未来に戻ってくるお金のために、今の生活が成り立たなくなるのでは本末転倒です。終身保険の保険料支払いは長期間に渡るのが一般的ですので、やはりライフプランから考えた計画的な保険設計が重要となります。
「定期保険をベースに終身保険の貯蓄性を加えたカタチ」が「養老保険」です。
「保障期間」という意味では定期保険と同じく終了時点が予め決まっており、期間が過ぎた後は保障の対象になりません。ただ、何事もなく保障期間が終わった場合でも、定期保険のように保険料は掛け捨てになるのではなく、「満期金」という名前で掛金が戻ってくる仕組みになっています。貯蓄を主目的とする「学資保険」や「年金保険」はこの仲間と言って良いでしょう。
養老保険のメリットは、終身保険と同じく「貯蓄性が高い」こと。さらに解約という手続きを取らなくても、予め設定した年に自動的に満期金が戻ってくるので、加入者としては手間がかかりません。
デメリットとしては、こちらも終身保険と同じく「月々の保険料が高い」こと。また、保障期間が終わってしまうと保険金が出ないという点は定期保険と同じですが、養老保険の場合は原則として保険金額と同等程度の「満期金」を受け取れるので、この点を取り立ててデメリットと呼ぶ必要はないでしょう。
保険と貯蓄の兼用とも言える性質を持つ養老保険ですが、単純に「貯金代わり」として加入している人が少なくないのはFPとしては気になるところです。資産運用の三原則の観点から考えると、収益性においても流動性においても他の選択肢が検討できるからです。
また、貯蓄性があるのは主契約の部分だけという点にも注意が必要です。主契約以外の特約部分は掛け捨てであることがほとんどのため、結果的に主契約部分の貯蓄性を特約の掛け捨て部分が相殺してしまい、全体としての貯蓄性が大きく損なわれてしまう可能性があります。
当たり前の話ですが、生命保険に加入するのであれば「自分が必要とするもの」「自分に合ったもの」を選ぶのが一番です。
しかしながら、実際にはそうなっているケースのほうが少ないかもしれません。世の中の人の多くが「保険料が高いなぁ」とか「本当にこの保険必要なのかな?」と感じているのは、そんなところに原因の一端があると言っていいでしょう。
本来は互助精神に基づいて人を助けるために生まれたはずの生命保険。
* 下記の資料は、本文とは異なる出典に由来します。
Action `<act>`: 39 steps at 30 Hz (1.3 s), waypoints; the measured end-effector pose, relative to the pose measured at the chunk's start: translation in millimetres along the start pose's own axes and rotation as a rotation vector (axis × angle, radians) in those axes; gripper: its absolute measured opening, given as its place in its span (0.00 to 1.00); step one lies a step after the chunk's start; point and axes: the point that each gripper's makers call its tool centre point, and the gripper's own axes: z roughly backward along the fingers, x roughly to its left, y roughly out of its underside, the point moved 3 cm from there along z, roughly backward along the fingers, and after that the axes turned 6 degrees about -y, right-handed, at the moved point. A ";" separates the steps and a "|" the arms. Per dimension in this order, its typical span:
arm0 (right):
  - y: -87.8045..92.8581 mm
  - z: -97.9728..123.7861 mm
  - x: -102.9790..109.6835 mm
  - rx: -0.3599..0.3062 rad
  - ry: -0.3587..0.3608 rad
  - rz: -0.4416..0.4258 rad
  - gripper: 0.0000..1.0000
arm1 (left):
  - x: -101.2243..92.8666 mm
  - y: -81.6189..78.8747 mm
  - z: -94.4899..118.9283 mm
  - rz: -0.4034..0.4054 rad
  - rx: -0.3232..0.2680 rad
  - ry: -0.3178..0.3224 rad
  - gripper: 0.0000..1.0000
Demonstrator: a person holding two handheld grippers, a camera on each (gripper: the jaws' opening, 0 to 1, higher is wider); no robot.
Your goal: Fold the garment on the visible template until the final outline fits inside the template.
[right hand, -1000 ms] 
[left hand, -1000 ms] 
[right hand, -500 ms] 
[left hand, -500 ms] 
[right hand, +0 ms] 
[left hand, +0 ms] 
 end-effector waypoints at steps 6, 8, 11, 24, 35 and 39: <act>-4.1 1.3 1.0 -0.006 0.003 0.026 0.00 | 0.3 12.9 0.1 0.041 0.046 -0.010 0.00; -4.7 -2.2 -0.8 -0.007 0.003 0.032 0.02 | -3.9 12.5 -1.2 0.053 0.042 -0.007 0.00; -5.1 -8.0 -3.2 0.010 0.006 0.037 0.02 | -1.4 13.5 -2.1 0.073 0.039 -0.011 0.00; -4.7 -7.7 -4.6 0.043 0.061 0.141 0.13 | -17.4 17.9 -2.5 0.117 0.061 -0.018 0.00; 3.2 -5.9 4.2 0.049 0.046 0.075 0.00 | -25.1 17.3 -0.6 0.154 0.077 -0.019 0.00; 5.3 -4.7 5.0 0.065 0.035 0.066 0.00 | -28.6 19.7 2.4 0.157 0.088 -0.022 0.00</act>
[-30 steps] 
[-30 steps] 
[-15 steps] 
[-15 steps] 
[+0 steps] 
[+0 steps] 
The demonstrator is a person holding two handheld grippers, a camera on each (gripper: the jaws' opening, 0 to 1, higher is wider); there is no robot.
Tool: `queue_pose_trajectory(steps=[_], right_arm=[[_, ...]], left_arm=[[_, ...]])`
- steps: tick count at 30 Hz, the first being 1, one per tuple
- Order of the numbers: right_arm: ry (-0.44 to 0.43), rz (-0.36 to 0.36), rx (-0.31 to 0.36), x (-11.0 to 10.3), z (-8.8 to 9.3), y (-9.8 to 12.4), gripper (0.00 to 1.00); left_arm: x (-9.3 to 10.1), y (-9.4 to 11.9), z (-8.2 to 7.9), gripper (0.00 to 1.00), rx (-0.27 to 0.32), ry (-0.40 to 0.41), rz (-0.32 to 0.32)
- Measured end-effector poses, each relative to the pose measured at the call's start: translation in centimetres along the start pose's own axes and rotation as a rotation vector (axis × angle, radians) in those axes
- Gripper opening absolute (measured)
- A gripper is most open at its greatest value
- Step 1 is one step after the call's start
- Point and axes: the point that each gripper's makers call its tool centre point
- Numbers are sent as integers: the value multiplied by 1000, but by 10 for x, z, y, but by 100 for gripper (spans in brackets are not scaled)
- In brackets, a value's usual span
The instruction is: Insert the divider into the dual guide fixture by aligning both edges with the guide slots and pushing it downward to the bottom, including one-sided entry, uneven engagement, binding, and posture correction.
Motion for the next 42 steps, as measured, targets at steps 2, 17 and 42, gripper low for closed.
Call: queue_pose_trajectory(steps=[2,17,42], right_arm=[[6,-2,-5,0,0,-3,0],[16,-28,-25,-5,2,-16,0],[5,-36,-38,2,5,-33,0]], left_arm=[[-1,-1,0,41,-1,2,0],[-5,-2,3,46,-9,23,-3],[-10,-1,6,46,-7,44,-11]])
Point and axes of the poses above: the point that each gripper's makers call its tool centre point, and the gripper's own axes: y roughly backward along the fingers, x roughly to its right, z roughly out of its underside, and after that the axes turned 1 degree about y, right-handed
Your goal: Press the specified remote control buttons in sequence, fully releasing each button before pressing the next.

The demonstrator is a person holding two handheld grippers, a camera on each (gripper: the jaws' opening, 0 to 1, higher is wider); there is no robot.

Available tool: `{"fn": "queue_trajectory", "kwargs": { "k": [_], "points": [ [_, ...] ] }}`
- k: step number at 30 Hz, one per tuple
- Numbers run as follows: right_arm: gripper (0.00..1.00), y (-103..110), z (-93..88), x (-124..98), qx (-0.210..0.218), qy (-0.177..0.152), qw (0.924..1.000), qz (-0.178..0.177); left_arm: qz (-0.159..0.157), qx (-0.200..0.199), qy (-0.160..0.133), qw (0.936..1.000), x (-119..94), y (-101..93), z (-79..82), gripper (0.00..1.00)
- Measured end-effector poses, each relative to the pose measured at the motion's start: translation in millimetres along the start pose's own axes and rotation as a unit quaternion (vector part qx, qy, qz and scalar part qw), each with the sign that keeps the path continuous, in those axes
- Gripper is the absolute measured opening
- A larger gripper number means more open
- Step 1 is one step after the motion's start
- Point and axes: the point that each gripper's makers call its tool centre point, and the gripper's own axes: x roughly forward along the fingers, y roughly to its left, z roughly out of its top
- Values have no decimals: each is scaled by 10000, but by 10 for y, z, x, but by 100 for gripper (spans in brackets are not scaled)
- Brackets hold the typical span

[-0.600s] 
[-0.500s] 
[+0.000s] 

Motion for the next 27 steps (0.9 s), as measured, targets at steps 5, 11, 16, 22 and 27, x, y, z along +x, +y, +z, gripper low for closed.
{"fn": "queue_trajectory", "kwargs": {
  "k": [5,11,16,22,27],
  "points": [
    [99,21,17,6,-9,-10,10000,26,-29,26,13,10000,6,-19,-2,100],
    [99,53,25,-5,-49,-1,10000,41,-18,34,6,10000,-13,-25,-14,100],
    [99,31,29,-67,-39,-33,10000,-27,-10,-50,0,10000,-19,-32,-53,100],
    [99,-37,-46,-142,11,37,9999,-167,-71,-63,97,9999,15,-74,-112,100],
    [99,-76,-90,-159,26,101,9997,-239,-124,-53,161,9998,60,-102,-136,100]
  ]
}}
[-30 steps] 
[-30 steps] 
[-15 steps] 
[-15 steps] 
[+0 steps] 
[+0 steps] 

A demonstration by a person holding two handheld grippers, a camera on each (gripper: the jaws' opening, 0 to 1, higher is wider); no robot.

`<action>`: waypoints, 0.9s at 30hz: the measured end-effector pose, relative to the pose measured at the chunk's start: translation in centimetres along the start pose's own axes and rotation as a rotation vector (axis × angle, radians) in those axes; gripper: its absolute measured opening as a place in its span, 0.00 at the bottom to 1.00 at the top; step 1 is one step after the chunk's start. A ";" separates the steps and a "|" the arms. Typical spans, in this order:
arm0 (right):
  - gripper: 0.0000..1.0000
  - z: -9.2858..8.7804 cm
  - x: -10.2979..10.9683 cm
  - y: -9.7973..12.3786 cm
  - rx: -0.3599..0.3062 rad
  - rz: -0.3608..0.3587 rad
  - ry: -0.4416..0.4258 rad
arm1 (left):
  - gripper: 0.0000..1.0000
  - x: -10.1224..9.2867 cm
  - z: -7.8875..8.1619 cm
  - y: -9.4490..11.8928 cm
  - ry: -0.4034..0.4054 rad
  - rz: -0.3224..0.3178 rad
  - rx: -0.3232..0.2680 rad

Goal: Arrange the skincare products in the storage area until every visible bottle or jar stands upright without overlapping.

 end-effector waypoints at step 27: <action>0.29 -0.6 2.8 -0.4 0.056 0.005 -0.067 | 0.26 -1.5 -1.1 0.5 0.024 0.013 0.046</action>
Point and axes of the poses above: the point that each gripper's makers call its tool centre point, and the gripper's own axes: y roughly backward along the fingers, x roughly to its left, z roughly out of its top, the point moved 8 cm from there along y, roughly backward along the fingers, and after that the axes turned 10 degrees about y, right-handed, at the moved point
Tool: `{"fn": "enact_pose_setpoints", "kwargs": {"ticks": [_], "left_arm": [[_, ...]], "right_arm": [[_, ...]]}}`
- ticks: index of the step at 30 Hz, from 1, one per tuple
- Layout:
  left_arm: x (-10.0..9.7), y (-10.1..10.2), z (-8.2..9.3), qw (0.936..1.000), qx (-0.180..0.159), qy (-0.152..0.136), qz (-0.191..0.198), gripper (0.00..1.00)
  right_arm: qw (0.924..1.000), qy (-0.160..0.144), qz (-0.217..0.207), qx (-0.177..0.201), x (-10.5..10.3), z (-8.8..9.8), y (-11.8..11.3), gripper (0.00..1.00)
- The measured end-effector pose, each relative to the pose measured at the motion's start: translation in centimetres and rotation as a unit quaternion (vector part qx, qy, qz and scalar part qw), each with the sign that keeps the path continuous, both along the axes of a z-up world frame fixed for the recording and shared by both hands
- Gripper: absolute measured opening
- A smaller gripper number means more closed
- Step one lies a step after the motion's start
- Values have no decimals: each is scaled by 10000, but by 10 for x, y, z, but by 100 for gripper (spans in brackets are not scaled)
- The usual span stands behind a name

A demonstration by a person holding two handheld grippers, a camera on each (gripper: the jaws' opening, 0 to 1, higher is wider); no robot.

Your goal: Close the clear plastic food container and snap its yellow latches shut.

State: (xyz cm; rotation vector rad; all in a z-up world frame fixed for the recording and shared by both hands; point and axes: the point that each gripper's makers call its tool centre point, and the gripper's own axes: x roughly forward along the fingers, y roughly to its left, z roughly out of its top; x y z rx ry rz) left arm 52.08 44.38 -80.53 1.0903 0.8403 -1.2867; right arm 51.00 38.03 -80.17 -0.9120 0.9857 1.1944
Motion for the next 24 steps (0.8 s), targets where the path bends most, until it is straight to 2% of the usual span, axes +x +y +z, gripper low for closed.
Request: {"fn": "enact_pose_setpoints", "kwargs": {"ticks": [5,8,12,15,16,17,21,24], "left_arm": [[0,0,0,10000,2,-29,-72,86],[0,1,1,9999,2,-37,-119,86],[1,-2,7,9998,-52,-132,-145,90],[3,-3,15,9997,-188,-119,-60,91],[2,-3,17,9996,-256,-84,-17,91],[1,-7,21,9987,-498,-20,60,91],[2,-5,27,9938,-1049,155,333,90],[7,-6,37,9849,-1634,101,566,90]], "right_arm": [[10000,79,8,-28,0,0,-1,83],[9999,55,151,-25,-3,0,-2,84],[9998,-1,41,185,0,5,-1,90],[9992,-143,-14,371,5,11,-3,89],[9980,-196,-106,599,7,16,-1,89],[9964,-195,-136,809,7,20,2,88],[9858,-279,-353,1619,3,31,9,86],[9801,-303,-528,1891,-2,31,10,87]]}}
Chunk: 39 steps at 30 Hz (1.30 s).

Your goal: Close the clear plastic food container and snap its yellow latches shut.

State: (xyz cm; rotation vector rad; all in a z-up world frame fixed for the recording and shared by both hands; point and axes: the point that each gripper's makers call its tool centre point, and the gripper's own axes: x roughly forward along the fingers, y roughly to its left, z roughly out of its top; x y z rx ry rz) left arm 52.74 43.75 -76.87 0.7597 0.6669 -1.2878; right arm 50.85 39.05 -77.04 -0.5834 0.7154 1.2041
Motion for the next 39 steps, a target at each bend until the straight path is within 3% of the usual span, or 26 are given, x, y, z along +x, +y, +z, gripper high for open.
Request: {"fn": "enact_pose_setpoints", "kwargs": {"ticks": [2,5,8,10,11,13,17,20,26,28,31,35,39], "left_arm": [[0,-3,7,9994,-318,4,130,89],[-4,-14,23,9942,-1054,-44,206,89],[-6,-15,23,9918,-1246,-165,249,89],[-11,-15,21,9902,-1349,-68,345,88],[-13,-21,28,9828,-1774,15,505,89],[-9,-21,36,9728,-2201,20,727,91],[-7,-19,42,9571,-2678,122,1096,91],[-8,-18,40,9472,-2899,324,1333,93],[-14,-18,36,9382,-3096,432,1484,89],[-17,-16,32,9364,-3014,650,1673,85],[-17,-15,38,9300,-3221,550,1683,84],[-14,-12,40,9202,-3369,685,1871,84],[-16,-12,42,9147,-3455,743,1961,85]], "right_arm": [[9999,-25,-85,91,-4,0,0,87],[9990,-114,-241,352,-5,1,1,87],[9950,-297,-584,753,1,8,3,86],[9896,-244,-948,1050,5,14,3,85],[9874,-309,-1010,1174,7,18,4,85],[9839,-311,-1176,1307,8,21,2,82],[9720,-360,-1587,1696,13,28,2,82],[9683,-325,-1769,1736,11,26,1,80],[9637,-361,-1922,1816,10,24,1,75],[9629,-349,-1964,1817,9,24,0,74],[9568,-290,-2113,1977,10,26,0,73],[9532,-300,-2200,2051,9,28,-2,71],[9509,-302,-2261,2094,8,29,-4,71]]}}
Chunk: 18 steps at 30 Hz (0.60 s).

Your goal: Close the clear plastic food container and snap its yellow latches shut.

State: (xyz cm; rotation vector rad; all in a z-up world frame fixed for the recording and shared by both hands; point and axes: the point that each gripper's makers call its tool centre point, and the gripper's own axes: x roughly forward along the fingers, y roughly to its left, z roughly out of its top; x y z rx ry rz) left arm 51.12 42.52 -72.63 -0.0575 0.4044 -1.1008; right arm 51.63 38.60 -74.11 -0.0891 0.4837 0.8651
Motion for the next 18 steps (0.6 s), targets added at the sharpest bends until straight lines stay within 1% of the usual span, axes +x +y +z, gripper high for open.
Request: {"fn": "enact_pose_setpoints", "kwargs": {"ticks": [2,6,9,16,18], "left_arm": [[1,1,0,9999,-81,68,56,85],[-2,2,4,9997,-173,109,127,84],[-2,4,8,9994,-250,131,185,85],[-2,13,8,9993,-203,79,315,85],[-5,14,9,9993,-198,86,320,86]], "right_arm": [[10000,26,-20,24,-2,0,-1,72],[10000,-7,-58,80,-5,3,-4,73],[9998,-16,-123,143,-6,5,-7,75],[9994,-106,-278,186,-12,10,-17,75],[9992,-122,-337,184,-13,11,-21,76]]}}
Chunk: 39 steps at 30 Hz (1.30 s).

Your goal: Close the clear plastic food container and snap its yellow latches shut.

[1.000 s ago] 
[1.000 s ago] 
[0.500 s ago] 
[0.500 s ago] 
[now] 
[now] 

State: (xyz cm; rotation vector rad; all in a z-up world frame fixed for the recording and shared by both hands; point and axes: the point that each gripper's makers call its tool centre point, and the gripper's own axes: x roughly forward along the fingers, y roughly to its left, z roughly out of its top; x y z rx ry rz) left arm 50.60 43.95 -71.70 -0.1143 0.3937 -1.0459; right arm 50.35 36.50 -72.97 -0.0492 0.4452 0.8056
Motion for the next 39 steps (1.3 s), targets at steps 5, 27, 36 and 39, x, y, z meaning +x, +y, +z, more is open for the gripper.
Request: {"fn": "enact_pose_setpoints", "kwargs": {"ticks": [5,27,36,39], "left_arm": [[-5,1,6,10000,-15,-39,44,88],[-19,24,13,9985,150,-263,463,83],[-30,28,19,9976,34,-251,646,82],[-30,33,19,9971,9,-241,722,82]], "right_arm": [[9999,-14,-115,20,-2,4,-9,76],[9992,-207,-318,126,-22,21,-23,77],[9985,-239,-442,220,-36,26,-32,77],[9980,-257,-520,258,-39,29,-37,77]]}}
それがなぜこんなことになってしまうのでしょうか?
その一番の要因は、多くの人が「その人が入るべき生命保険」ではなく、「保険屋が売りたい保険」あるいは「保険屋が売りやすい保険」に入ってしまっているからです。保険会社の社員であれば自社にない商品は売れないわけですし、複数の保険会社の商品を扱う保険ショップでも売りたい商品というのは決まっているものです。
この姿勢は決して褒められるべきものではありません。しかし少しドライな言い方をすれば、保険業界が「手数料商売」というビジネス構造で成り立っている以上はしかたのない側面も持っています。残念ながら、こうした「保険の売り方」は今後も続くでしょう。
そう考えると、やはり自分の身を守るためには一人一人が自分でしっかりとした知識を身につける必要があります。あなたもぜひ保険に対する苦手意識を捨てて、まずは自分にあった「保険のカタチ」を考えてみてください。